**Exercise details**
Without the pictures, restate all of the data below word for word.

**Input data**
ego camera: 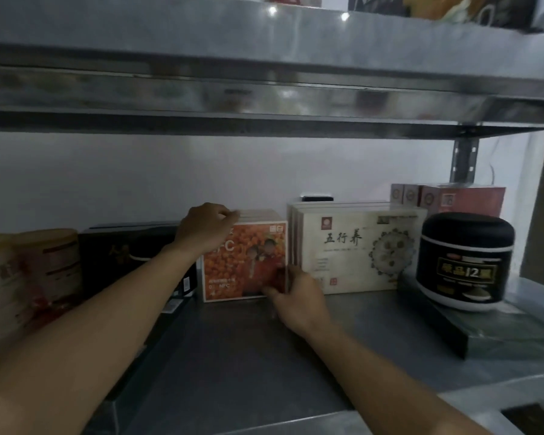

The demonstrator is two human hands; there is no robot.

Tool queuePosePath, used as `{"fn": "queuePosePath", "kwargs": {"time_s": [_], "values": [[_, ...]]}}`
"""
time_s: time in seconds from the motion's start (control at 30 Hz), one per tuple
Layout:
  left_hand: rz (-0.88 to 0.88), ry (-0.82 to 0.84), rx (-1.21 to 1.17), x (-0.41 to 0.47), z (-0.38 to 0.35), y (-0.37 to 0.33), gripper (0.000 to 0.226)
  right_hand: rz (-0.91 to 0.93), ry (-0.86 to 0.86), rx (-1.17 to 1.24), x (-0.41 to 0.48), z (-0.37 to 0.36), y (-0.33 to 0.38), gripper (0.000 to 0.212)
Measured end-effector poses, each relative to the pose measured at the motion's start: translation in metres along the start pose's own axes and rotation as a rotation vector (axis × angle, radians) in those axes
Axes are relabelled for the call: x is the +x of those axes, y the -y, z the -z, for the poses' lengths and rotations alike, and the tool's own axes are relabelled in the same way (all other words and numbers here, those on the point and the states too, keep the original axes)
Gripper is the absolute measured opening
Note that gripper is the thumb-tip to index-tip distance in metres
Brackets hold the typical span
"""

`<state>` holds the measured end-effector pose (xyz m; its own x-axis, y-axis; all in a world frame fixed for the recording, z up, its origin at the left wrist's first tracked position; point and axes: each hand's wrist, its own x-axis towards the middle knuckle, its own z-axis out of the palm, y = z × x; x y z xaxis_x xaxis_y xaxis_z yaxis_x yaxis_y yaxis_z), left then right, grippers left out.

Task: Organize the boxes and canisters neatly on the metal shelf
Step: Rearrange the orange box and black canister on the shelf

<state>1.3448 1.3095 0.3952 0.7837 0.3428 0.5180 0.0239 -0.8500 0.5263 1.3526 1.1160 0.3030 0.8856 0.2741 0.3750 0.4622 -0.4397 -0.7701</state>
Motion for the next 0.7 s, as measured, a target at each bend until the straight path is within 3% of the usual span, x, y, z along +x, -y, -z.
{"fn": "queuePosePath", "kwargs": {"time_s": [0.13, 0.23, 0.4, 0.6, 0.7], "values": [[-0.015, -0.016, 0.094, -0.020, -0.004, -0.016, 0.035, 0.059, 0.018, -0.026, -0.027, 0.031, -0.006, 0.037], [-0.017, -0.056, 0.212, -0.039, -0.016, -0.033, 0.037, 0.119, 0.004, -0.069, -0.051, 0.063, -0.017, 0.051], [-0.120, -0.256, 0.378, -0.078, -0.048, -0.072, 0.034, 0.272, -0.034, -0.200, -0.076, 0.126, -0.044, 0.052], [0.016, -0.091, 0.116, -0.130, -0.105, -0.109, 0.019, 0.383, -0.281, -0.005, -0.086, 0.189, -0.072, 0.050], [0.138, 0.050, 0.077, -0.149, -0.122, -0.117, 0.041, 0.382, -0.452, 0.087, -0.078, 0.209, -0.083, 0.060]]}}
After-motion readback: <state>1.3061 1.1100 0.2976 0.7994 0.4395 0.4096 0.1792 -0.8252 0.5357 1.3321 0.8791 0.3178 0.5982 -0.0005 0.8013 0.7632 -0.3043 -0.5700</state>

**Task result**
ego camera: 

The demonstrator is two human hands; there is no robot.

Tool queuePosePath, used as `{"fn": "queuePosePath", "kwargs": {"time_s": [_], "values": [[_, ...]]}}`
"""
time_s: time in seconds from the motion's start (control at 30 Hz), one per tuple
Layout:
  left_hand: rz (-0.88 to 0.88), ry (-0.82 to 0.84), rx (-1.21 to 1.17), x (-0.41 to 0.47), z (-0.38 to 0.35), y (-0.37 to 0.33), gripper (0.000 to 0.226)
  right_hand: rz (-0.91 to 0.93), ry (-0.86 to 0.86), rx (-1.17 to 1.24), x (-0.41 to 0.48), z (-0.37 to 0.36), y (-0.33 to 0.38), gripper (0.000 to 0.212)
Measured end-effector poses, each relative to the pose measured at the motion's start: translation in metres along the start pose's own axes and rotation as a rotation vector (axis × angle, radians) in those axes
Axes are relabelled for the call: x is the +x of those axes, y the -y, z the -z, for the poses' lengths and rotations alike, and the tool's own axes are relabelled in the same way (all other words and numbers here, those on the point and the states too, keep the original axes)
Gripper is the absolute measured opening
Note that gripper is the thumb-tip to index-tip distance in metres
Brackets hold the typical span
"""

`<state>` holds the measured end-effector pose (xyz m; its own x-axis, y-axis; all in a world frame fixed for the recording, z up, its origin at the left wrist's first tracked position; point and axes: each hand's wrist, its own x-axis towards the middle knuckle, its own z-axis out of the palm, y = z × x; x y z xaxis_x xaxis_y xaxis_z yaxis_x yaxis_y yaxis_z), left then right, grippers left out.

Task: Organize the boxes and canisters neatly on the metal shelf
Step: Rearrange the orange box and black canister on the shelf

<state>1.3448 1.3095 0.3952 0.7837 0.3428 0.5180 0.0239 -0.8500 0.5263 1.3526 1.1160 0.3030 0.8856 0.2741 0.3750 0.4622 -0.4397 -0.7701</state>
Motion for the next 0.7 s, as measured, a target at each bend until the straight path is within 3% of the usual span, x, y, z along +x, -y, -z.
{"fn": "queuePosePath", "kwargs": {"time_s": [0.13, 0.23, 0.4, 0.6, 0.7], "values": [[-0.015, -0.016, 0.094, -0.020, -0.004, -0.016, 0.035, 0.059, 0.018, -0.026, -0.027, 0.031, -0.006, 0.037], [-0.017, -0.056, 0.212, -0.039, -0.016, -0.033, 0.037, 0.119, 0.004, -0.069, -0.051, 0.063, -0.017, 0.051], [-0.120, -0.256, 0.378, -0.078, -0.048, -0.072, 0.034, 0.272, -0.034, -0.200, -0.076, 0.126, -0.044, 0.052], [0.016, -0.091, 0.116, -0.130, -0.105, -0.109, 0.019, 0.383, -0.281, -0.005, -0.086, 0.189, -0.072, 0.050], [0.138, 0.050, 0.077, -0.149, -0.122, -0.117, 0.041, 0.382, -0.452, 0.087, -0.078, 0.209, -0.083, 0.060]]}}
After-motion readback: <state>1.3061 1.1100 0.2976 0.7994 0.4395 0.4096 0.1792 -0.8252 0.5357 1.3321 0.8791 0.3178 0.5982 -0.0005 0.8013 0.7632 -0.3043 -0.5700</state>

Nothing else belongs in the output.